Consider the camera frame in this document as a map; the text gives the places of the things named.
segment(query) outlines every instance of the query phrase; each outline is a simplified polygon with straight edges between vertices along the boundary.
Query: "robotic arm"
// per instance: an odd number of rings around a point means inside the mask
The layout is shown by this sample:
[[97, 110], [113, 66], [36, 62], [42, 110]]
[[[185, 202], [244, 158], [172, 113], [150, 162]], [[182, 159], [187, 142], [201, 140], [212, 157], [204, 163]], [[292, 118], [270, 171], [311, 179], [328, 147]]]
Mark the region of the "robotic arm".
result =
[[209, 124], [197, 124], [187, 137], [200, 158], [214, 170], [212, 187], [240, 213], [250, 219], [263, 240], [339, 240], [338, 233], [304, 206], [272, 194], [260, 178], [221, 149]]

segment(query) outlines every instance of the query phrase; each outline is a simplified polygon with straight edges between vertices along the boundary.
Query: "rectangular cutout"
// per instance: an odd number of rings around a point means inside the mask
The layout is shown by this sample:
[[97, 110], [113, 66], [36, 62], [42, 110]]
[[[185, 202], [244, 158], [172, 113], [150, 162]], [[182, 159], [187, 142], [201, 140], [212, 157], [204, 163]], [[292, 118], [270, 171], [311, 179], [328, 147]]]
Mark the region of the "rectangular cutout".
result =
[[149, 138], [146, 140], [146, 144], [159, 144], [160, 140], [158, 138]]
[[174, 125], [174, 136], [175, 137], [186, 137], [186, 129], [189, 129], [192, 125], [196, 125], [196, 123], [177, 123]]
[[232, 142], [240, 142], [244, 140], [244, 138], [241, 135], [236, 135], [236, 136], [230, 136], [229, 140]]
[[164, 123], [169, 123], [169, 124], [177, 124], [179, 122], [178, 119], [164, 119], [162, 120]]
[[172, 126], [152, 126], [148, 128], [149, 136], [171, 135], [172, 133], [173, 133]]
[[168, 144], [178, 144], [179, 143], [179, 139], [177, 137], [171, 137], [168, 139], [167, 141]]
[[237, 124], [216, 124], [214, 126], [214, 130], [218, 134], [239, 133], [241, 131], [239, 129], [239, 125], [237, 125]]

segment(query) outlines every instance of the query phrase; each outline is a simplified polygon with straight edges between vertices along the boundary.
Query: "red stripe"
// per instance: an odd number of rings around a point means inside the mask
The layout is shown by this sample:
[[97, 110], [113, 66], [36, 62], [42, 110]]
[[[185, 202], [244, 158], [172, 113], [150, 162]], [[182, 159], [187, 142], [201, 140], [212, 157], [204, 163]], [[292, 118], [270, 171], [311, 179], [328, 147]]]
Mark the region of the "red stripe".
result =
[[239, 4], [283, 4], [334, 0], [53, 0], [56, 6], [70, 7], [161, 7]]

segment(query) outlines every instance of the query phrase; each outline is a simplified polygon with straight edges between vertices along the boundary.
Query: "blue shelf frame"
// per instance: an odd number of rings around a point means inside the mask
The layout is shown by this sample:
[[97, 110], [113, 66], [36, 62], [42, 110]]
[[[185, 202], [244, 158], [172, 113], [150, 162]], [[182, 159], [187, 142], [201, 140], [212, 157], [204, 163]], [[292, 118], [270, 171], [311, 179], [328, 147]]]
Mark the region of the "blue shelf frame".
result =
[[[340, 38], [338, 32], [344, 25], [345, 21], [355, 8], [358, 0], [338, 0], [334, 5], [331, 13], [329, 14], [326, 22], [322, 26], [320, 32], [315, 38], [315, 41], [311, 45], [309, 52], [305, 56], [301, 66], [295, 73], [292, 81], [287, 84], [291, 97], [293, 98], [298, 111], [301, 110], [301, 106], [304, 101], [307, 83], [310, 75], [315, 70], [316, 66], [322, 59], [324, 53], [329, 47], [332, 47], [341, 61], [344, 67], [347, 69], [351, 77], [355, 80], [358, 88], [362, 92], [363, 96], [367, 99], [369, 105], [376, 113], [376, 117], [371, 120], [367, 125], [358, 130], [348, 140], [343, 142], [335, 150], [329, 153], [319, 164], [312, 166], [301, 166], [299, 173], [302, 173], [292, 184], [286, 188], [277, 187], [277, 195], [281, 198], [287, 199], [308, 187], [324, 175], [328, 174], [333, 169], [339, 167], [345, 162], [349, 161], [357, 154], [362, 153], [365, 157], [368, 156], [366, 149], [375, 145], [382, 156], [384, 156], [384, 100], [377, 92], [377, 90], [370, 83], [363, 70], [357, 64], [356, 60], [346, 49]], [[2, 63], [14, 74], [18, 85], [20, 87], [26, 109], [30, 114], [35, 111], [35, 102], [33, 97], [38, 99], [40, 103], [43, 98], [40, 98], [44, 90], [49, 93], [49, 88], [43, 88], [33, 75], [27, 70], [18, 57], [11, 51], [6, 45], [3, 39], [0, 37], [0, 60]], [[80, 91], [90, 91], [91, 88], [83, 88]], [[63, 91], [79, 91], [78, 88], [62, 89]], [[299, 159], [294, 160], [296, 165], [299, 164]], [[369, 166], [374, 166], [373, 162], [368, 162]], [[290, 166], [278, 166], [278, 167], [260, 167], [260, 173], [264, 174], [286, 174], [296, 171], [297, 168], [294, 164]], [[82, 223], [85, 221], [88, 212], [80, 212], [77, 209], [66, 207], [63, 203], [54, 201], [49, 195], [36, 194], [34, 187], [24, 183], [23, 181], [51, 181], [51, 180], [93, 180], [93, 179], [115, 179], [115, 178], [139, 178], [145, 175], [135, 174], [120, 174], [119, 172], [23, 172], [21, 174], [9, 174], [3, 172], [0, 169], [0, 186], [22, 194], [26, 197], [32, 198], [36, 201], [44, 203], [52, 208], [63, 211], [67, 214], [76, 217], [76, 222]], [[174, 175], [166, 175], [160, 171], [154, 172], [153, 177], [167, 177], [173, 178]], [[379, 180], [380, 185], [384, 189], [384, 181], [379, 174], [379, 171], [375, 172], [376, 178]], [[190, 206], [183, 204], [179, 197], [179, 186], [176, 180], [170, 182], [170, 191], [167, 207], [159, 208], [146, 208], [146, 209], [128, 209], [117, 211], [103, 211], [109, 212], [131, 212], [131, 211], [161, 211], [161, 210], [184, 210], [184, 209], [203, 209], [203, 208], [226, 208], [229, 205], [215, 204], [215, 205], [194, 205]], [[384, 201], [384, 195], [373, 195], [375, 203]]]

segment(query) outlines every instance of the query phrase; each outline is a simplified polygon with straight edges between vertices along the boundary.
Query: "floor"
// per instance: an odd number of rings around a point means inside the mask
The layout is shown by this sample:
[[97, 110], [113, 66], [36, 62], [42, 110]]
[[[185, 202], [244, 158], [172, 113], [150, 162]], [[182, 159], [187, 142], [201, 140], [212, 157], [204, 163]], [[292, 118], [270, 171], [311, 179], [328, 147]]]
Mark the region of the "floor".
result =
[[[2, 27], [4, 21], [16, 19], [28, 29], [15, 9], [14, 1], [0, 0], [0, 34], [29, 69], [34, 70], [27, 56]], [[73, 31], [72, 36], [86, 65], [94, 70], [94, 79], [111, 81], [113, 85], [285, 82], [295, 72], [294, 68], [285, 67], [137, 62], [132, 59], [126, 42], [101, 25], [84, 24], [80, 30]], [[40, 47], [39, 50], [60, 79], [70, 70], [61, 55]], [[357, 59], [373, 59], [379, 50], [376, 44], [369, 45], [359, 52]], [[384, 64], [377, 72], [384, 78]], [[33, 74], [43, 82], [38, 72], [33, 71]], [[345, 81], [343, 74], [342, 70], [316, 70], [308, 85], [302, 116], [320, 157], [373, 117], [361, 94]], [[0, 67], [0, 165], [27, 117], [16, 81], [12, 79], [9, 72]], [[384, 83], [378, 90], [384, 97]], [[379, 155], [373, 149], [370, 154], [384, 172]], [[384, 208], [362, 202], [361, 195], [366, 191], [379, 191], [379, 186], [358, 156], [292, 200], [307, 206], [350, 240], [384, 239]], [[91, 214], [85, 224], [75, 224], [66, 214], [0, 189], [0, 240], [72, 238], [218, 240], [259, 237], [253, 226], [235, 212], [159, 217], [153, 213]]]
· · · · ·
* [WHAT THE EXERCISE ASKS]
Show a copy of each line from the records above in which the string "Mark" occurs.

* [SOLUTION TO THE PROBLEM]
Mark the region of the "robotic arm".
Mark the region of the "rectangular cutout".
Mark the region of the "red stripe".
Mark the region of the "blue shelf frame".
Mark the region of the "floor".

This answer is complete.